'''

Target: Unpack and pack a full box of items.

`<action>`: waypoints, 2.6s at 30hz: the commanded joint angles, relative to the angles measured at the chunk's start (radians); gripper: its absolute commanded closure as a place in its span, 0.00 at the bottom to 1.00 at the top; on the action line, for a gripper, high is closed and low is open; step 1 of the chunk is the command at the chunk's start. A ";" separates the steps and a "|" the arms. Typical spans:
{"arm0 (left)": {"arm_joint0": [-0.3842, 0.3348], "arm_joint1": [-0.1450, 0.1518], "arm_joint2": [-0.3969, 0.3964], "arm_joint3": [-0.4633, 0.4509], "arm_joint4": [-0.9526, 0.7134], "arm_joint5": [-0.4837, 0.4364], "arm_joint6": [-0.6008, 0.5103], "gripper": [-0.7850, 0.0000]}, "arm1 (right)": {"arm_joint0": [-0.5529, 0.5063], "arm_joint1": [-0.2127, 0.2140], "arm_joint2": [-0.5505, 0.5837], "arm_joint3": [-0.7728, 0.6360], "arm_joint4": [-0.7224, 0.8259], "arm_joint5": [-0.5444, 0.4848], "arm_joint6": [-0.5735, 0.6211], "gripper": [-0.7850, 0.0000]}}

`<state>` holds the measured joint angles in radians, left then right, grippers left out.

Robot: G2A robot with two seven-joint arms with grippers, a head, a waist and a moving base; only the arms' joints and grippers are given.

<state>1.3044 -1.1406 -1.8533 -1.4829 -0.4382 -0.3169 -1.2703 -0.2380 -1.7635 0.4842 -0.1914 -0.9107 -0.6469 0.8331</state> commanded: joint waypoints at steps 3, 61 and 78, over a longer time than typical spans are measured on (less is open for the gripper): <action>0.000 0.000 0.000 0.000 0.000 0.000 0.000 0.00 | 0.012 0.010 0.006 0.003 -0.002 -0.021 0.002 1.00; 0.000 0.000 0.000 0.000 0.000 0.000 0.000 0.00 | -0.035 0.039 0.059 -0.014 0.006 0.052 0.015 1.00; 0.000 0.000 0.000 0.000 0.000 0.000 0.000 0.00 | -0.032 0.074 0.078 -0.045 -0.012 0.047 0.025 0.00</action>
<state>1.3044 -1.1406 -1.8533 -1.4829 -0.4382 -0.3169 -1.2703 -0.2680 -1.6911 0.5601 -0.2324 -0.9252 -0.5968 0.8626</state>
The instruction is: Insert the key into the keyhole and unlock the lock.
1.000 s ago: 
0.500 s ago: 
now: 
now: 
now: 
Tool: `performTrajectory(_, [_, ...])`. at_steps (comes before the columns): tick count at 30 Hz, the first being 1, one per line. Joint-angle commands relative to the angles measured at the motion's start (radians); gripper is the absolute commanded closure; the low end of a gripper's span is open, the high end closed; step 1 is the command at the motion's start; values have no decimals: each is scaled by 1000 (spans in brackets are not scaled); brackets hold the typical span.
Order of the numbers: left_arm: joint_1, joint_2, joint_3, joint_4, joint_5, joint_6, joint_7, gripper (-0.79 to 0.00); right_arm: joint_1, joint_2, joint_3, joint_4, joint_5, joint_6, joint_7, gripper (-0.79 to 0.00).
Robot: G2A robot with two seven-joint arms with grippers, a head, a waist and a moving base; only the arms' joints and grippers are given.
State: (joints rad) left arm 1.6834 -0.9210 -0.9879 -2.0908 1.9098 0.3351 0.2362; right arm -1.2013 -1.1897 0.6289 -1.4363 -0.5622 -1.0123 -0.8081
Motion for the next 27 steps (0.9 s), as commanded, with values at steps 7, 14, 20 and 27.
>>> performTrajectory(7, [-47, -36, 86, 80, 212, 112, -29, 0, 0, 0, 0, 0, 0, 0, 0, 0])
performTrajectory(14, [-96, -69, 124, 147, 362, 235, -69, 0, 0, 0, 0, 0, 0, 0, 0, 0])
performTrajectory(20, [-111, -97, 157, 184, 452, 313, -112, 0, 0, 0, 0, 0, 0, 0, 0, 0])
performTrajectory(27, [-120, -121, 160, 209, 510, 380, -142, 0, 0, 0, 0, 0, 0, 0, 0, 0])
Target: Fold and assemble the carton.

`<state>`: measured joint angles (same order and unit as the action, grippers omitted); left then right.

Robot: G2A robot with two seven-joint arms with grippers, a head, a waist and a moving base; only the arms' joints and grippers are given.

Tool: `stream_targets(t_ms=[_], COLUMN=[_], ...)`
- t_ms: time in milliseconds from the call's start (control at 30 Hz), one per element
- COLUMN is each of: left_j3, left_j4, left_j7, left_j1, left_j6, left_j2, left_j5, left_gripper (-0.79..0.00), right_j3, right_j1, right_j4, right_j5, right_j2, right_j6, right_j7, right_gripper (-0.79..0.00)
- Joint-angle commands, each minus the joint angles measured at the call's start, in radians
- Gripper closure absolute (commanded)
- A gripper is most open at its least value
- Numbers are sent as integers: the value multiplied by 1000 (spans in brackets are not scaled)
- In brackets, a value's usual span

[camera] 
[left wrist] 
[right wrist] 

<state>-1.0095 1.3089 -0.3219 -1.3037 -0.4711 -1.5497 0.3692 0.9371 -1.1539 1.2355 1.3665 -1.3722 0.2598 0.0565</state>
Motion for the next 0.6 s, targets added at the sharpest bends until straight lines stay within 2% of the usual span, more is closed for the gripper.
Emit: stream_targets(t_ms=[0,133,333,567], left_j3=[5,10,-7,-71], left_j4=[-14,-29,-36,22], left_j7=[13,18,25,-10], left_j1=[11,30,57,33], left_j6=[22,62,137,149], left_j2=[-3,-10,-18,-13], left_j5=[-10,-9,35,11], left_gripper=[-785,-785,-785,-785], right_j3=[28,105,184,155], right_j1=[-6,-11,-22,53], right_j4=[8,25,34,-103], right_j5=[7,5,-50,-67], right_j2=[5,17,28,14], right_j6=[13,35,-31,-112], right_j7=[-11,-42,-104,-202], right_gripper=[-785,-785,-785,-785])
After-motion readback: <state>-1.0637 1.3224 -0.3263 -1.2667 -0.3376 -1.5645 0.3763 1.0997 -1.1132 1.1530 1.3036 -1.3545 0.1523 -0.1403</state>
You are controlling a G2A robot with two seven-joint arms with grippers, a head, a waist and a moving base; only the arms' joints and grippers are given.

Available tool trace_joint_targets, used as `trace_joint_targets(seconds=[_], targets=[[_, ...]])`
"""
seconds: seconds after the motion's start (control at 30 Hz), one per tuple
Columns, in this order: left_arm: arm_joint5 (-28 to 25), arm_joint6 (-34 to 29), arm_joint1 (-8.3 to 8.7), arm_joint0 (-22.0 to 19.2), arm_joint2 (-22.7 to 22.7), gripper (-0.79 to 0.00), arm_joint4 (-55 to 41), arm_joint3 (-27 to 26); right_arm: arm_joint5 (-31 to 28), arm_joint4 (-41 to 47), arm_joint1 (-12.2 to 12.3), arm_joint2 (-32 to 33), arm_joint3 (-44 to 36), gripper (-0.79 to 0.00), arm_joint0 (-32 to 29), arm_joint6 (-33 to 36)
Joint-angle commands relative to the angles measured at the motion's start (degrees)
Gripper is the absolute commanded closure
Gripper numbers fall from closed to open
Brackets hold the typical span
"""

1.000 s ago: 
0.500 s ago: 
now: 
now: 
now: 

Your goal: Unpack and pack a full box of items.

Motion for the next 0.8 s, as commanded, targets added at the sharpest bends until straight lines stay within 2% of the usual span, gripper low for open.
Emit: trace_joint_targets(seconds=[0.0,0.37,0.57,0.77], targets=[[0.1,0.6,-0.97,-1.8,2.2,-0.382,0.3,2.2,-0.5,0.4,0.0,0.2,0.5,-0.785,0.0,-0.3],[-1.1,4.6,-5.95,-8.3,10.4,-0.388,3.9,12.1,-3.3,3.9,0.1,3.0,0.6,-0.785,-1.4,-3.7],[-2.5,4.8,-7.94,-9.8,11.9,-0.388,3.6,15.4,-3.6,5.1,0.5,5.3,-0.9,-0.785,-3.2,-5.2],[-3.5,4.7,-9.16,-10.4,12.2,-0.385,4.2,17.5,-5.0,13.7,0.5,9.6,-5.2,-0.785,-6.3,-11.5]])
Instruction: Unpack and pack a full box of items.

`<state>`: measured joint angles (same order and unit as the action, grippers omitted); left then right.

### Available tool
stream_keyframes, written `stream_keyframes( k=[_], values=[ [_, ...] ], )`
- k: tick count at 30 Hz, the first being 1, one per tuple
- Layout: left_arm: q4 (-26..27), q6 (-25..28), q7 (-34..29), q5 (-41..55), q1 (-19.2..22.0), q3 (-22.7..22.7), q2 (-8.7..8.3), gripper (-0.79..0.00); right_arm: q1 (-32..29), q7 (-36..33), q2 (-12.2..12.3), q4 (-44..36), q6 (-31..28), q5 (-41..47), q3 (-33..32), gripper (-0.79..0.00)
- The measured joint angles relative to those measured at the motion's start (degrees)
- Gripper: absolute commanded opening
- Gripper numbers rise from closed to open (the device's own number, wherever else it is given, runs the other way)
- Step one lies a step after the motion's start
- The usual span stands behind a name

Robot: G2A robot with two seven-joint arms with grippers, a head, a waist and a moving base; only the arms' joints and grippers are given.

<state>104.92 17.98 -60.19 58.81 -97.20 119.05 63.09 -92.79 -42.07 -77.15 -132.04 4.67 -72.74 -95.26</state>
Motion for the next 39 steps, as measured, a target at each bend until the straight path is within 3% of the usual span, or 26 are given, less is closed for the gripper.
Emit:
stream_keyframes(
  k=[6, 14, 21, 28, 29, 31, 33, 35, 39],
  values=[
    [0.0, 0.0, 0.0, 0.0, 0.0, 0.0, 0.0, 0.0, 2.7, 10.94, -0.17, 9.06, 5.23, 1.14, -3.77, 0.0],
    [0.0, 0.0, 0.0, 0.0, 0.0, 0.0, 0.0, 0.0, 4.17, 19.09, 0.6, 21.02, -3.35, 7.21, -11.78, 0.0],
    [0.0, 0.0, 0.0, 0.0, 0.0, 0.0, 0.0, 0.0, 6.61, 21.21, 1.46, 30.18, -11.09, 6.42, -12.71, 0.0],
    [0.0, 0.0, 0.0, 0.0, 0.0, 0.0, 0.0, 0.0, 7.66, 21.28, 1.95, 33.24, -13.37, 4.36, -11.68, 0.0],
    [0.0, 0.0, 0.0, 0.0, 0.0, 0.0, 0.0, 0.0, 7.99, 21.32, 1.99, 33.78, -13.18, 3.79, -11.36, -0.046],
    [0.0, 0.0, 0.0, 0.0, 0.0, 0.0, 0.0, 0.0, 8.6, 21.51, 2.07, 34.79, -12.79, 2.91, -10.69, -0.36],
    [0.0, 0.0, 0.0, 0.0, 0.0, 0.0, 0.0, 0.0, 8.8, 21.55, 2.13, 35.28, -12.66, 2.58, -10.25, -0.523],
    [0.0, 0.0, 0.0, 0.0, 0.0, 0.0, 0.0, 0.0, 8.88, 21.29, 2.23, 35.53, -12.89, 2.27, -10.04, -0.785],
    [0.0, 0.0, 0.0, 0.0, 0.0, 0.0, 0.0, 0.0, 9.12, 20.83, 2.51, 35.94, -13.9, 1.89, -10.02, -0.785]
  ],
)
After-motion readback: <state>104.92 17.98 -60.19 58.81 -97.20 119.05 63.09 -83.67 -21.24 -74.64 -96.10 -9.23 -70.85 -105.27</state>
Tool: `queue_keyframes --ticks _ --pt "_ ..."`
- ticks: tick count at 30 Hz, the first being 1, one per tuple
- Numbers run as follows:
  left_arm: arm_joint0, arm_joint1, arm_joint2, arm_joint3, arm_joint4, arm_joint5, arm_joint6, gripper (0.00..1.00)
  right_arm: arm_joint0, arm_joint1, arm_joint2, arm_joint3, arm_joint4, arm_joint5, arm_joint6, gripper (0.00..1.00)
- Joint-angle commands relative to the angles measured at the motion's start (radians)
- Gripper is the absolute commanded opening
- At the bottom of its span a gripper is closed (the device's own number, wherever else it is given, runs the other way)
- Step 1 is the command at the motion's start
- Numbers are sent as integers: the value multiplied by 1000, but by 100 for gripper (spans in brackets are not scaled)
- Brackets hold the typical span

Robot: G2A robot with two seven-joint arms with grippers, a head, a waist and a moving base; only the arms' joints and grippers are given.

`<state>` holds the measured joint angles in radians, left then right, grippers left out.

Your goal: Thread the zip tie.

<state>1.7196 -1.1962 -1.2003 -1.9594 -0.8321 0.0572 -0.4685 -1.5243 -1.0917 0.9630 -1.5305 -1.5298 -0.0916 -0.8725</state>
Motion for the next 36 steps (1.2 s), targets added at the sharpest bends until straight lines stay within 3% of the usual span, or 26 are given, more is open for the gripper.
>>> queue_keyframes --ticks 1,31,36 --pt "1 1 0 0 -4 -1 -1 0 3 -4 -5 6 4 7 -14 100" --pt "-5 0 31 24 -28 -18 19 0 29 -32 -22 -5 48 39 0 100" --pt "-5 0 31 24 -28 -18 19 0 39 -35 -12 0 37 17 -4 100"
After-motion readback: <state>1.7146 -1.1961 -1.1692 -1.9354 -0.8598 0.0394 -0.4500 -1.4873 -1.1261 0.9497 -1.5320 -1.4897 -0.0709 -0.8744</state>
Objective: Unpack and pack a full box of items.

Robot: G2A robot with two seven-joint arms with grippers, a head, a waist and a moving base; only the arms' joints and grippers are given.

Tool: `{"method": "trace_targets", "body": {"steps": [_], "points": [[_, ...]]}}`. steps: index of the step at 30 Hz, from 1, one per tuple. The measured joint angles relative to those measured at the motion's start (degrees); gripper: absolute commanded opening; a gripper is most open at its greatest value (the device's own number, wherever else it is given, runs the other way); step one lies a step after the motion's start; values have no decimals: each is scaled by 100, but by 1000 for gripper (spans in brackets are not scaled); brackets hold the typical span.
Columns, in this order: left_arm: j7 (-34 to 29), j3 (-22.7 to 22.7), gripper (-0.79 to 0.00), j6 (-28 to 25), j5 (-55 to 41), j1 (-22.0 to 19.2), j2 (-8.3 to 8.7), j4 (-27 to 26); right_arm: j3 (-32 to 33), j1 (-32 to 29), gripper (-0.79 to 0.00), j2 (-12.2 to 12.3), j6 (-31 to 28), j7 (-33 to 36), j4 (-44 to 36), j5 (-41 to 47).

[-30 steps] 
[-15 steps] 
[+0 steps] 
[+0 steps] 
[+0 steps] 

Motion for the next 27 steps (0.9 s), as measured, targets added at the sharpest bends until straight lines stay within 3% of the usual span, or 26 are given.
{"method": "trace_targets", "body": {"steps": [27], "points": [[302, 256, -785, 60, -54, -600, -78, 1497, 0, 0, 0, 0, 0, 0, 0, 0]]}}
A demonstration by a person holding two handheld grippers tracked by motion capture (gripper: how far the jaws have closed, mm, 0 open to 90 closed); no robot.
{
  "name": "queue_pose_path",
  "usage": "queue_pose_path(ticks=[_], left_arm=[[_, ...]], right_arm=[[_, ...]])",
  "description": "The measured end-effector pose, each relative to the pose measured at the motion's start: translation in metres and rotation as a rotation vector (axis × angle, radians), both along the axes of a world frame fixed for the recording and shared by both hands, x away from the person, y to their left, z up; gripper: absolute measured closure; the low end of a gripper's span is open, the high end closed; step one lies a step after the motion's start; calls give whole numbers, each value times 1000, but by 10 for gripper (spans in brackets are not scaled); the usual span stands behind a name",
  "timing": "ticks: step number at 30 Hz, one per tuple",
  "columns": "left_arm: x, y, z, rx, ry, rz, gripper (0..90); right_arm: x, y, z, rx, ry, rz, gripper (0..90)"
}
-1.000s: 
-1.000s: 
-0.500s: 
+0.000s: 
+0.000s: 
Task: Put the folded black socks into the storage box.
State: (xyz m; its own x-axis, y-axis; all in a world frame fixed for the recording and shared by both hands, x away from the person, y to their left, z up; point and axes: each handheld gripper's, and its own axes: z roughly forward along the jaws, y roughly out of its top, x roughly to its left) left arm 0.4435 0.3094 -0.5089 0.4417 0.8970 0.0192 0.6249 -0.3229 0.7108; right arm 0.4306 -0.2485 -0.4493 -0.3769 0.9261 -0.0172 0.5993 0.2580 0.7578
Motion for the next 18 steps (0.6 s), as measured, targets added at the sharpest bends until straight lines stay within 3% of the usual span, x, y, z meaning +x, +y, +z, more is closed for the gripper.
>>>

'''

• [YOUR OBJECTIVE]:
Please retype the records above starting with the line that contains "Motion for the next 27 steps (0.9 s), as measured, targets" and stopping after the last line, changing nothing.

• [SOLVED PROBLEM]:
Motion for the next 27 steps (0.9 s), as measured, targets added at the sharpest bends until straight lines stay within 3% of the usual span, or 26 are given.
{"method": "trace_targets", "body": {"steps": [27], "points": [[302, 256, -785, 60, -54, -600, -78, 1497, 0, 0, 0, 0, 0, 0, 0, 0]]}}
A demonstration by a person holding two handheld grippers tracked by motion capture (gripper: how far the jaws have closed, mm, 0 open to 90 closed); no robot.
{
  "name": "queue_pose_path",
  "usage": "queue_pose_path(ticks=[_], left_arm=[[_, ...]], right_arm=[[_, ...]])",
  "description": "The measured end-effector pose, each relative to the pose measured at the motion's start: translation in metres and rotation as a rotation vector (axis × angle, radians), both along the axes of a world frame fixed for the recording and shared by both hands, x away from the person, y to their left, z up; gripper: absolute measured closure; the low end of a gripper's span is open, the high end closed; step one lies a step after the motion's start; calls give whole numbers, each value times 1000, but by 10 for gripper (spans in brackets are not scaled); the usual span stands behind a name",
  "timing": "ticks: step number at 30 Hz, one per tuple",
  "columns": "left_arm: x, y, z, rx, ry, rz, gripper (0..90); right_arm: x, y, z, rx, ry, rz, gripper (0..90)"
}
-1.000s: 
-1.000s: 
-0.500s: 
+0.000s: 
+0.000s: 
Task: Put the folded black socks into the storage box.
State: (xyz m; its own x-axis, y-axis; all in a world frame fixed for the recording and shared by both hands, x away from the person, y to their left, z up; point and axes: each handheld gripper's, and its own axes: z roughly forward along the jaws, y roughly out of its top, x roughly to its left) left arm 0.4435 0.3094 -0.5089 0.4417 0.8970 0.0192 0.6249 -0.3229 0.7108; right arm 0.4306 -0.2485 -0.4493 -0.3769 0.9261 -0.0172 0.5993 0.2580 0.7578
Motion for the next 18 steps (0.6 s), as measured, targets added at the sharpest bends until straight lines stay within 3% of the usual span, x, y, z meaning +x, +y, +z, more is closed for the gripper.
>>>

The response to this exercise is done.